Une progression constante malgré le ralentissement
Au cours du dernier trimestre 2025, le Salaire Mensuel de Base (SMB) de l'ensemble des salariés du secteur privé a progressé de 0,2 %. Sur l'ensemble de l'année, la hausse s'établit à 1,7 %.
Cette évolution est à comparer avec l'indice des prix à la consommation (hors tabac), qui n'a augmenté que de 0,7 % entre décembre 2024 et décembre 2025. En conséquence, une fois l'inflation déduite, le pouvoir d'achat du salaire mensuel de base affiche une progression nette de 1,0 % en euros constants sur un an.
Focus sur les métiers de proximité et du social
Pour les professionnels du secteur médico-social et des services, les indicateurs varient selon les structures :
- Secteur Tertiaire : Le SMB y a progressé de 1,7 % sur un an (+0,9 % en euros constants).

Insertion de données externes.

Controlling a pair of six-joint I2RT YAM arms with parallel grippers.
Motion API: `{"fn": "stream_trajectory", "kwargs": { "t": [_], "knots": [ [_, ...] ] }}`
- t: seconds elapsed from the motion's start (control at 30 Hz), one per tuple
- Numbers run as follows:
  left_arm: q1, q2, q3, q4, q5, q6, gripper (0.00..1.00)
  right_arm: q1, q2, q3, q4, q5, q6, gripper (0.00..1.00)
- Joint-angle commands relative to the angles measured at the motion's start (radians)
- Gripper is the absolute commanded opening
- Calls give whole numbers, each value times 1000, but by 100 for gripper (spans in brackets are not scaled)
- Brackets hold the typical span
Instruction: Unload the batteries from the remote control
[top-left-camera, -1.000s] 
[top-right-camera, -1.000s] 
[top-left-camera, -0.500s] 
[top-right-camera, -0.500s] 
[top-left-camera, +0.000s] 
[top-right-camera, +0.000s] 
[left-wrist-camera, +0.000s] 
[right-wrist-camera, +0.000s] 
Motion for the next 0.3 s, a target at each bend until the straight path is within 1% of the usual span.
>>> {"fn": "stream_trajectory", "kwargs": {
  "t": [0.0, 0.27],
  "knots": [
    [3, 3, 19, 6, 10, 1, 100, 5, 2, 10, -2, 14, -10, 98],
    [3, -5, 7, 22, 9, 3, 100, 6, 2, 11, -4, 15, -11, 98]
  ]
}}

- Santé et Action Sociale : Dans les activités privées de santé humaine et d'hébergement médico-social, la hausse annuelle est plus modérée, s'établissant à 0,9 % à la fin décembre 2025.

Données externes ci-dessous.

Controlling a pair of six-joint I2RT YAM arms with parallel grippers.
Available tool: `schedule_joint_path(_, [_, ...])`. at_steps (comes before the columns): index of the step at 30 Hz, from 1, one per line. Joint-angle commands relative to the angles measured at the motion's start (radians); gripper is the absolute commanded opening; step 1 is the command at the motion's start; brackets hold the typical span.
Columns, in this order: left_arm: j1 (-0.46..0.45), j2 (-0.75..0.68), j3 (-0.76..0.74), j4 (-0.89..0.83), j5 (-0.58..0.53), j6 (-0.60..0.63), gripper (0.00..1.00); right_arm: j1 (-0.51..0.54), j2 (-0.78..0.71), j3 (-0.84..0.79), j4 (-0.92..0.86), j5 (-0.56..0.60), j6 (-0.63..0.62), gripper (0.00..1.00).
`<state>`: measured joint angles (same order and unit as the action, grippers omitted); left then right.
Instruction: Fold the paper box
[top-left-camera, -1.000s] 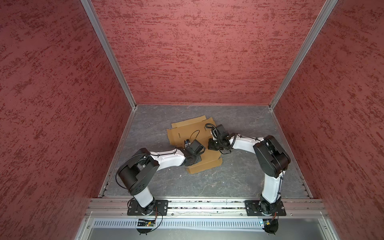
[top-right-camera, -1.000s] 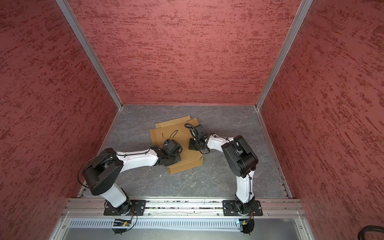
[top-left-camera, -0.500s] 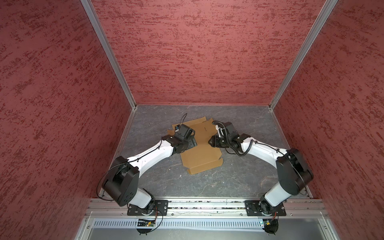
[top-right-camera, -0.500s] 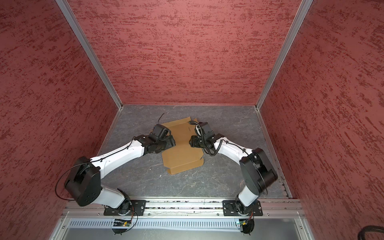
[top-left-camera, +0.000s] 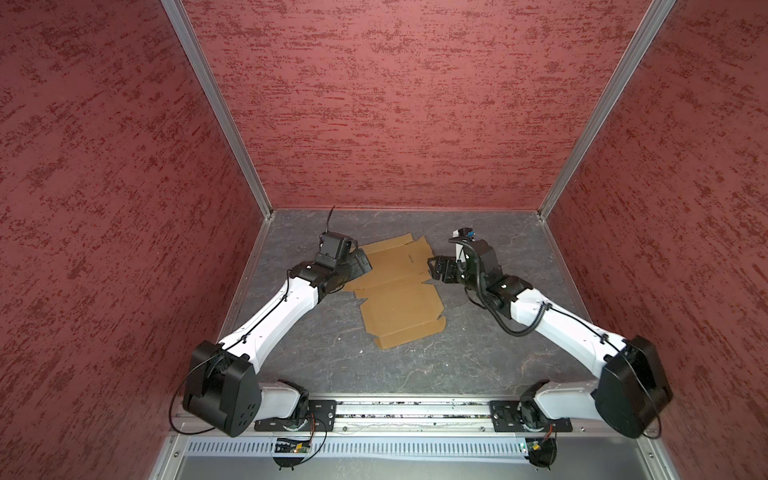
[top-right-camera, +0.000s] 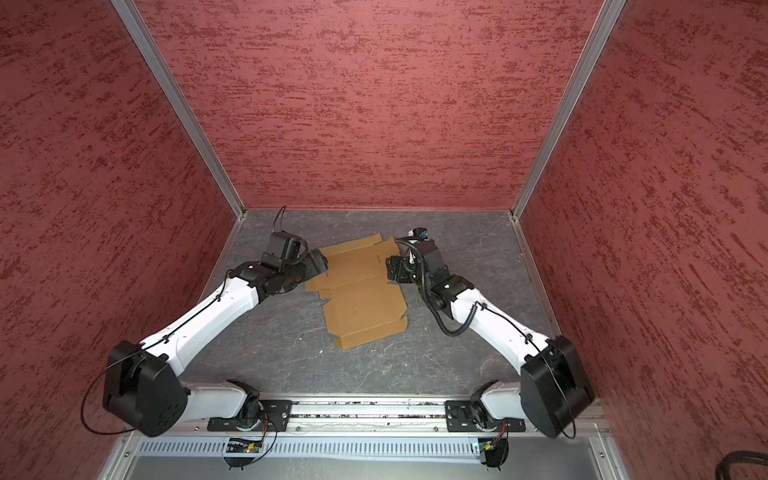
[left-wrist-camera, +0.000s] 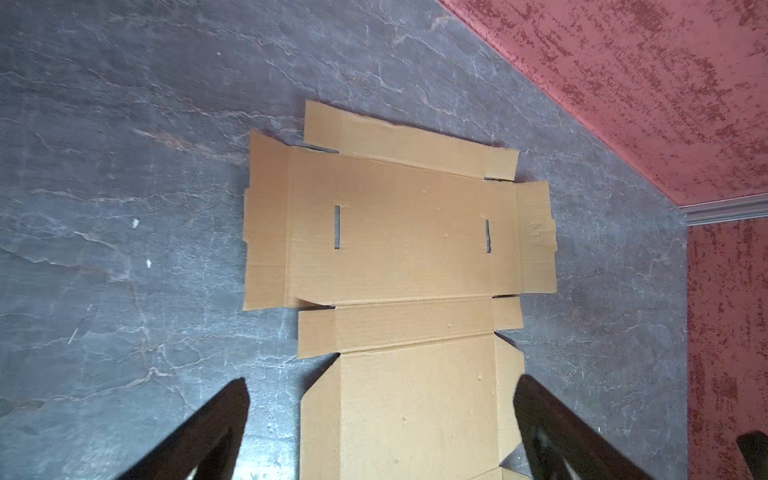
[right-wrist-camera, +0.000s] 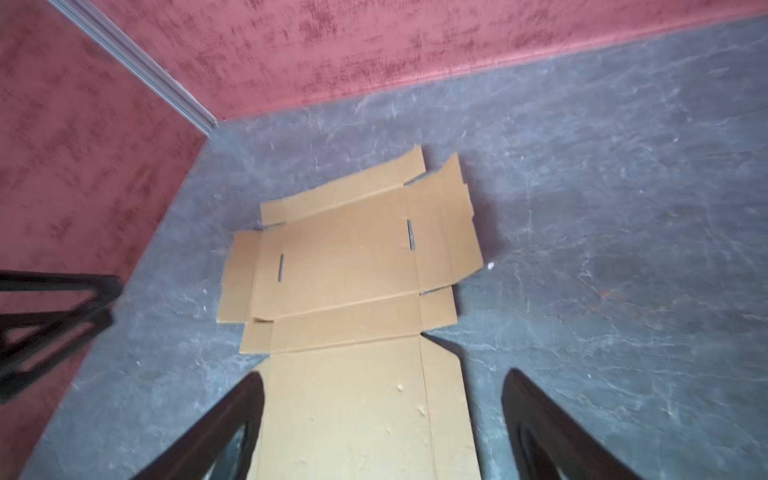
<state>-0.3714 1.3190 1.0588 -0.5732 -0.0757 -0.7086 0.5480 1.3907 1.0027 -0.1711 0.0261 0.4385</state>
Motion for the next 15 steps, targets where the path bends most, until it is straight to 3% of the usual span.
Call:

- Ouvriers et Employés : Le salaire horaire de base (SHBOE), qui concerne une grande partie des intervenants de terrain, a augmenté de 1,6 % sur l'année. Son gain de pouvoir d'achat réel est de 0,8 %.
Voir aussi : offres d'emploi du soin et du services à domicile.

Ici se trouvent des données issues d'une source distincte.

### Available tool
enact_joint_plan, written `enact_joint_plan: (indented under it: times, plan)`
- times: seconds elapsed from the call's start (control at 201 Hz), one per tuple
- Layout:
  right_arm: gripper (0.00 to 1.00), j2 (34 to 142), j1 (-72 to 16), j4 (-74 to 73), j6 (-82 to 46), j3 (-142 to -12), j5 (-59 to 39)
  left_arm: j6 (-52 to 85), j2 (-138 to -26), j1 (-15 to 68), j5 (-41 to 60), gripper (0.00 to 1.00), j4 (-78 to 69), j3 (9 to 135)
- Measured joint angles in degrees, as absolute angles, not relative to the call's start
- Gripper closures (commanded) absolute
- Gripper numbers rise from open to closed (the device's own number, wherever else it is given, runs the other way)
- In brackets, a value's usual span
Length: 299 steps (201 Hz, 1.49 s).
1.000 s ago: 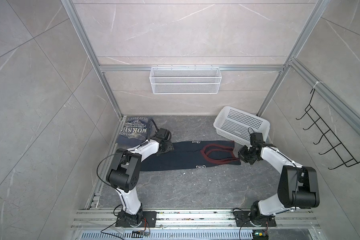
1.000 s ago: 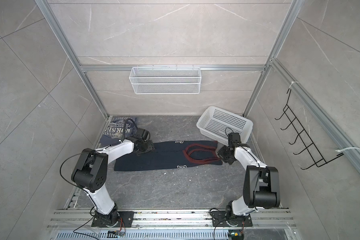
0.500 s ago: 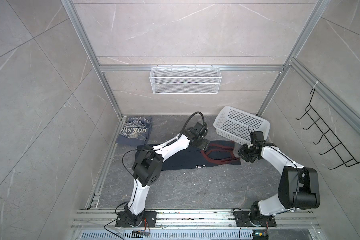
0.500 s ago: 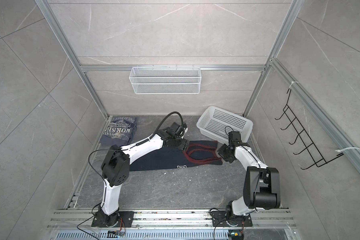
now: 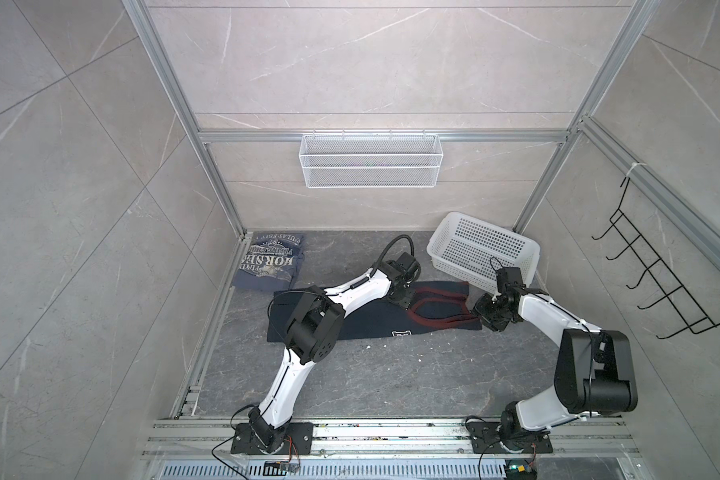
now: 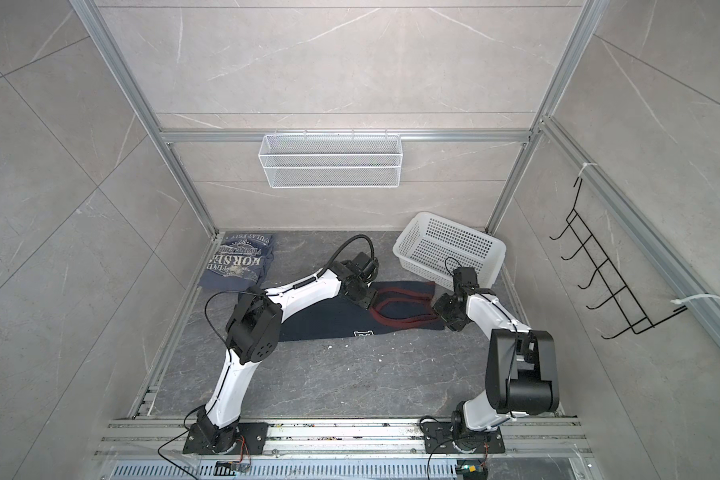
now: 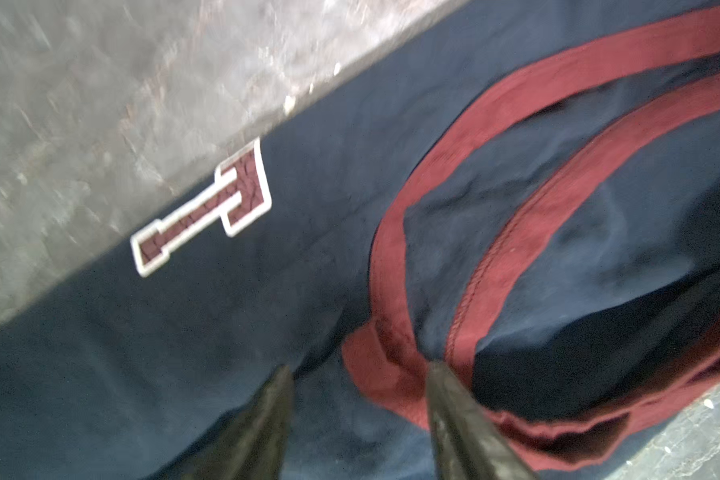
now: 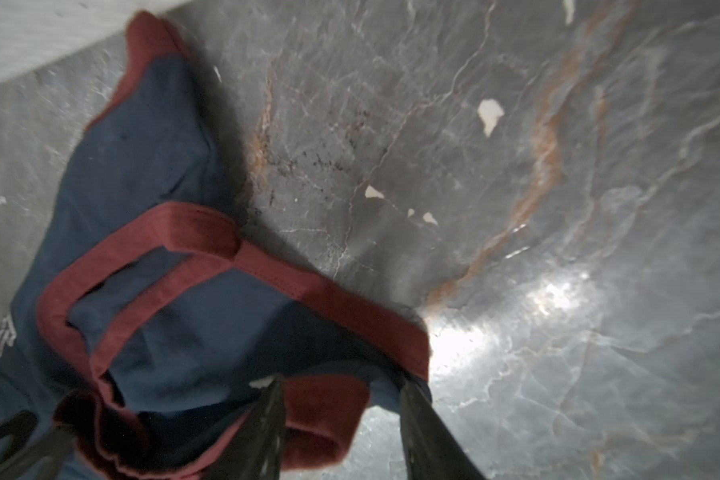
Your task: Fold and stack the tank tops
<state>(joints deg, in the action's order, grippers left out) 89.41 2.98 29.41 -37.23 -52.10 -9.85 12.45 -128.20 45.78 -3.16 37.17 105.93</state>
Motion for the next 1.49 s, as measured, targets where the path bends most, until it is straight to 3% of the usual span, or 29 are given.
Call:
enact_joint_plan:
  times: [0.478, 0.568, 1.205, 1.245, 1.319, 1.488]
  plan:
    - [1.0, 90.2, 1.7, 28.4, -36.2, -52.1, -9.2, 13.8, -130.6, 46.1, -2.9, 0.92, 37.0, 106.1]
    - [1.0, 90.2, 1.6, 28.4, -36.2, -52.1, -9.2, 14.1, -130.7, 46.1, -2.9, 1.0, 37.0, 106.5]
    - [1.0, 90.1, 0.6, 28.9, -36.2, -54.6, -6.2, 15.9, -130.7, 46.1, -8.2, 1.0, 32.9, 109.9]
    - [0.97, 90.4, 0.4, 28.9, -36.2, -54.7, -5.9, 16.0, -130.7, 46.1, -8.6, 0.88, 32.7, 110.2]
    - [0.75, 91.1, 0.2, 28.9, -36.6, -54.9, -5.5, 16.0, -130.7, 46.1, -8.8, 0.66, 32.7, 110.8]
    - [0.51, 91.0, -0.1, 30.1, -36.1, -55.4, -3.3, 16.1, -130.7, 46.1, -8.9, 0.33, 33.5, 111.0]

Ce qu'il faut retenir par catégorie professionnelle
La dynamique de revalorisation a profité à l'ensemble des échelons, bien que les cadres et professions intermédiaires affichent des hausses légèrement supérieures :
- Ouvriers : hausse annuelle nominale = + 1,7 %. Hausse en euros constants = + 0,9 %
- Employés : hausse annuelle nominale = + 1,5 % + 0,8 %. Hausse en euros constants = +0,8%
- Professions intermédiaires : hausse annuelle nominale =+ 1,9 %. Hausse en euros constants = + 1,1 %
- Cadres : hausse annuelle nominale = + 2,0 %. Hausse en euros constants = + 1,2 %
Il est important de noter que ces chiffres concernent le salaire brut de base, hors primes (comme la prime de partage de la valeur) et hors rémunérations des heures supplémentaires. Pour les bas salaires, la revalorisation du Smic a suivi une trajectoire proche, avec une hausse de 0,5 % liée à l'indice des prix spécifique aux ménages modestes.